Except for a couple of posts a week I’ve been incredibly silent. Some of it is life being hectic due to the holiday, other projects, and completing other tasks, not to mention other real life duties. At the end of my day, though sometimes that isn’t until the middle of the next day, I’m sometimes too tired to update blog posts. I feel as if I’ve nothing to say because of it. What started off as too tired to say anything one day spanned to several days.
I felt unnerved at first by how much time lapsed between my last actual blog post. I felt a strong possibility I wouldn’t update and revise my past blog posts. I felt I wouldn’t contribute anything new to my blog. I was afraid I said all I wanted to and my blog was dead before it even began. I found this silence uncomfortable. It was the type of silence I hated for so long because of my personal associations with silence. For the longest time silence meant condemnation, disapproval, or derision. It was the awkward silence after a heated argument, the anger that hung between people and the impending fear another argument or worse would explode. I learned silence was in itself an act of intimidation.
I admit silence wasn’t always used for intimidation, but if broken the same consequences would ensue. If silence was broken during reading periods or during a performance it meant I disrupted someone and met derision. Silence always indicated proper conduct during prayer or as a sign or respect for those who paid the ultimate price. In those instances if it was broken there was a punishment, and it usually consisted of a silent glare at least. Silence was considered a precious commodity with unclear boundaries.

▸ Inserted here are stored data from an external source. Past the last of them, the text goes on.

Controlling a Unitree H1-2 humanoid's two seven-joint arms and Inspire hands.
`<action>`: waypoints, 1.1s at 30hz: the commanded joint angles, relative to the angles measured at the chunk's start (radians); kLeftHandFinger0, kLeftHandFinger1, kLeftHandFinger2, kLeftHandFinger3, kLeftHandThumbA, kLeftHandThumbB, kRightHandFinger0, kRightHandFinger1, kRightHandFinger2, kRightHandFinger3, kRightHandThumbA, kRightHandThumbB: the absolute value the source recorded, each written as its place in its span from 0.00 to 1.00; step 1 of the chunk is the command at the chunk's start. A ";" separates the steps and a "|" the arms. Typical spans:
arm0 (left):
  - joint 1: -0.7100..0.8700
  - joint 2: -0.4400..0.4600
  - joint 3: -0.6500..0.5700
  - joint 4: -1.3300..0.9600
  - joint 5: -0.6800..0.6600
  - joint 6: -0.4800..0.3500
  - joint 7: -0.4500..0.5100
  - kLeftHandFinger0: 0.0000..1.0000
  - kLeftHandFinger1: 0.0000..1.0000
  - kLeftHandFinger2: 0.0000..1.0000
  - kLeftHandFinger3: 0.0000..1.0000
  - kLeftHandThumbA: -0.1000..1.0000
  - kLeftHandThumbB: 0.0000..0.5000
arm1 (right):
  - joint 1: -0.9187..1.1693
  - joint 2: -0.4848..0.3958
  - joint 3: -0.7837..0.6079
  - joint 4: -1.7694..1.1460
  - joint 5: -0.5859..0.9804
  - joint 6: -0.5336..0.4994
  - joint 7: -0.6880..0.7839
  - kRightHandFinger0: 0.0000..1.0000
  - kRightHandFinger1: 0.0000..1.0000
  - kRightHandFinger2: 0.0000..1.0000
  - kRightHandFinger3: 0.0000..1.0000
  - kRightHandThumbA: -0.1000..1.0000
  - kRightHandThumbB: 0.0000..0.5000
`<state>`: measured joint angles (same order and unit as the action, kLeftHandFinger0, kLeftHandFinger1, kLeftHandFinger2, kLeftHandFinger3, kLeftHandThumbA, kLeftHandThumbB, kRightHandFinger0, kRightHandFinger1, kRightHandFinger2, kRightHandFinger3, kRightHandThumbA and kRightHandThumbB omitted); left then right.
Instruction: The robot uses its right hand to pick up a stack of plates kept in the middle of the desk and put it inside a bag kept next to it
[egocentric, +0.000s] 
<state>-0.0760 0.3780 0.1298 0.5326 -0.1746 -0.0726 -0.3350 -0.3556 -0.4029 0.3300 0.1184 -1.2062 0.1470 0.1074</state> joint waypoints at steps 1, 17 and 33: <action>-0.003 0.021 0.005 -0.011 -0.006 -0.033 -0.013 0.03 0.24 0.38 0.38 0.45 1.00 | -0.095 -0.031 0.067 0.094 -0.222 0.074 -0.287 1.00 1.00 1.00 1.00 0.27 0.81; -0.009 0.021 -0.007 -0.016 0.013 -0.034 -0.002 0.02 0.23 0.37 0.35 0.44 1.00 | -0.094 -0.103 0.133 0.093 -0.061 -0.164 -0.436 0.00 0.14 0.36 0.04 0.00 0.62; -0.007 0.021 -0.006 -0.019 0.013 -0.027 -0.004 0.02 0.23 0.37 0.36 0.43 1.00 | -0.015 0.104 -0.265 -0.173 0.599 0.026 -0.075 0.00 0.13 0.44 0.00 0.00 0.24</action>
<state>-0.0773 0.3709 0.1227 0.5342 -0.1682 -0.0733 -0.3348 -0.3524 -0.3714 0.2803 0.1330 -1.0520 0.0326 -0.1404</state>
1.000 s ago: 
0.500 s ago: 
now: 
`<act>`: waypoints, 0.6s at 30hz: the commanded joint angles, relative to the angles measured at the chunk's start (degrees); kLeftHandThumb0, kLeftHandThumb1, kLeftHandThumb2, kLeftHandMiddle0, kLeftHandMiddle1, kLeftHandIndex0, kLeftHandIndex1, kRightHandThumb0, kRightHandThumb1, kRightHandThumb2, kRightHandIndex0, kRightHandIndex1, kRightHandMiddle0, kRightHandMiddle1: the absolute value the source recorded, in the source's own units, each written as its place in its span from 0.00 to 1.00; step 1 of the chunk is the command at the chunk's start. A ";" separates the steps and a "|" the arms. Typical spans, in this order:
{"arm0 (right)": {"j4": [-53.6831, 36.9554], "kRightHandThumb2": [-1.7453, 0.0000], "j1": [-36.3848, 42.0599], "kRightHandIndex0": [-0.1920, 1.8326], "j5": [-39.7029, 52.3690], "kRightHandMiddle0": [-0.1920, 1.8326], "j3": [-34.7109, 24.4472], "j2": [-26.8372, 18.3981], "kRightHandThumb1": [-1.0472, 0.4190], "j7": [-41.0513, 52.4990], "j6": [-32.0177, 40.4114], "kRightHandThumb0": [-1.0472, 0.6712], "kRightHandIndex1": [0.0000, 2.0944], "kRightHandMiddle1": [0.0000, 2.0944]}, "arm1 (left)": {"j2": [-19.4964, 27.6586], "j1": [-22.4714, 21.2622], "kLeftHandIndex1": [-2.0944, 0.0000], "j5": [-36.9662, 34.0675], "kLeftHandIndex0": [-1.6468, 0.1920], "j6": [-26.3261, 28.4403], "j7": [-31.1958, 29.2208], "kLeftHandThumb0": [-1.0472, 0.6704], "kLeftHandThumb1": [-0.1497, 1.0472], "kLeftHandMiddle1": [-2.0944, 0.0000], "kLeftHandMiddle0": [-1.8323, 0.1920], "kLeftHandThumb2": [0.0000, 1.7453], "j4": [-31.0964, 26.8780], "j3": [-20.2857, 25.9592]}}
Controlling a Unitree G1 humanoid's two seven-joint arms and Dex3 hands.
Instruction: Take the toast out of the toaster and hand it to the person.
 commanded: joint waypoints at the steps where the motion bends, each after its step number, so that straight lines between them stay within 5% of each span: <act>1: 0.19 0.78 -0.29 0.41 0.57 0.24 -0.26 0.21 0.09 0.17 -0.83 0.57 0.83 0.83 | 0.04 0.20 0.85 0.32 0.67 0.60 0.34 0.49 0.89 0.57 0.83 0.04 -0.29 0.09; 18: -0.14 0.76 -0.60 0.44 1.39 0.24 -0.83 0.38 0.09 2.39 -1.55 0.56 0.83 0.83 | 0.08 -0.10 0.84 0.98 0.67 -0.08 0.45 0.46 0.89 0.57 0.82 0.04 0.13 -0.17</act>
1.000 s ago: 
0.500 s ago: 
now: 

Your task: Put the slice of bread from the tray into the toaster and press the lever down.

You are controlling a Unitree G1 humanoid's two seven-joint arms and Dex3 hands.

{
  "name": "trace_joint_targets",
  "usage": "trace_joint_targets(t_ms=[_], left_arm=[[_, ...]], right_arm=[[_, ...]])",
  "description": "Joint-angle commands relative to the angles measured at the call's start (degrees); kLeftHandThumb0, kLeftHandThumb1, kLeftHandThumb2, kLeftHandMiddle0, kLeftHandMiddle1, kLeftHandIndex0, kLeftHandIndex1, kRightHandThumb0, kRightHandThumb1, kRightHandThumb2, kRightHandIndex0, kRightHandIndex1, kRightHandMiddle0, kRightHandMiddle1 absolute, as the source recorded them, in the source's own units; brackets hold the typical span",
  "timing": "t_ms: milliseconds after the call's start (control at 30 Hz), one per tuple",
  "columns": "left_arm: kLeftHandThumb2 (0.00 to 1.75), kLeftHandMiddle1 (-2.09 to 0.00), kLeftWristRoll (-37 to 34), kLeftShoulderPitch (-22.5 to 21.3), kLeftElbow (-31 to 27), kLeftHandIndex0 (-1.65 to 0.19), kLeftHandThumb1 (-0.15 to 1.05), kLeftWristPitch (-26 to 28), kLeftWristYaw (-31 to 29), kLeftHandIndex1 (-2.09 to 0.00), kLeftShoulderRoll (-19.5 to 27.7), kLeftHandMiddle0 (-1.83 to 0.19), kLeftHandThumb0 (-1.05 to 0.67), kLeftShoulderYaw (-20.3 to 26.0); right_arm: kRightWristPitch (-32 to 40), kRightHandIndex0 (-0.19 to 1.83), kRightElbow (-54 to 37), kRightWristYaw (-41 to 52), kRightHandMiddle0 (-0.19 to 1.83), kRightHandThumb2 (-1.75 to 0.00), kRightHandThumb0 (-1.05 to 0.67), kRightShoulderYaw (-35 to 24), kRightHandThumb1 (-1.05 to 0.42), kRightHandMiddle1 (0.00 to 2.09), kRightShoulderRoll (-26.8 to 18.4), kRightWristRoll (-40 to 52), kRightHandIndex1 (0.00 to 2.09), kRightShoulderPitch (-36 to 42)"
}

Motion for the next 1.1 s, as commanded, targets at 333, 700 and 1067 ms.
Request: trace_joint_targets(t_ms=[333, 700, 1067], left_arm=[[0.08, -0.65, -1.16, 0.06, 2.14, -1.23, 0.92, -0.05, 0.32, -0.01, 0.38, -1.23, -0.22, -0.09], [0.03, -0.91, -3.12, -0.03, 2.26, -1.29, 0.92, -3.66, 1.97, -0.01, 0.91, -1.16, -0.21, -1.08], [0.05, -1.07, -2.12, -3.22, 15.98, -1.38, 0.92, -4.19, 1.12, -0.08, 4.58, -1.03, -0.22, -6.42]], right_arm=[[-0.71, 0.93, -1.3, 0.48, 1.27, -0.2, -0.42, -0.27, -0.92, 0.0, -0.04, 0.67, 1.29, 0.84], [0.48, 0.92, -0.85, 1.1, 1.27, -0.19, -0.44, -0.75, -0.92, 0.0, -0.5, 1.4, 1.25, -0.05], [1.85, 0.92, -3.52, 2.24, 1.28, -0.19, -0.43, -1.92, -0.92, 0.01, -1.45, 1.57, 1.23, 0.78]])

I didn’t clear most of my fears of silence until my early adulthood. I’m not sure if there was just one event or a series of events, but I know it revolved around a Reiki circle. Early in my spiritual journey I studied Reiki and attended a Reiki circle to hone my practice. During those times we didn’t always speak to each other. When we did we joked, shared experiences and knowledge, and discussed anything having to do with those moments at the circle. It was the silence that really impacted me. No one was punished with silence, only once can I recall someone forced into silence (the person was more of a nuisance and got in the way often). Silence happened and when it did everyone honored it. It was honored even when I visited other members of the circle in their home. Sometimes it was a lull in the conversation, sometimes it was because we were moved to silence. Sometimes it’s because nothing needed saying.
The moments of silence with friends from the circle are the ones I remember best. I remember the drowsiness with eating with friends and the ensuing nap we took on the floor in one incident. There were many times when on road trips we sat in silence and enjoyed the moment. The silence became a means for introspection. It was a moment of peace and stillness. The silence proved a means to remove the distraction of conversation so I could live in the moment.
It was in those moments I learned silence is perfectly fine. I can enjoy silence and appreciate everything without a sound. I don’t need to speak to fill some imagined void. Not every moment needs words or sounds. Later I learned while a member of the Kemetic Orthodoxy that “silent” and “wise” were pronounced the same way. I haven’t studied the language with enough rigor to say either way, but I feel it applies to lessons like this one.
The same silence it took me so long to embrace is one I feel applies to writing my blog. Sometimes I don’t have anything to write. It doesn’t mean my blog’s abandoned. I’m saying what I need to say when I feel the moment’s best. I’m choosing my words over prattling and honor both moments of speaking and moments of silence for myself. I practice wisdom.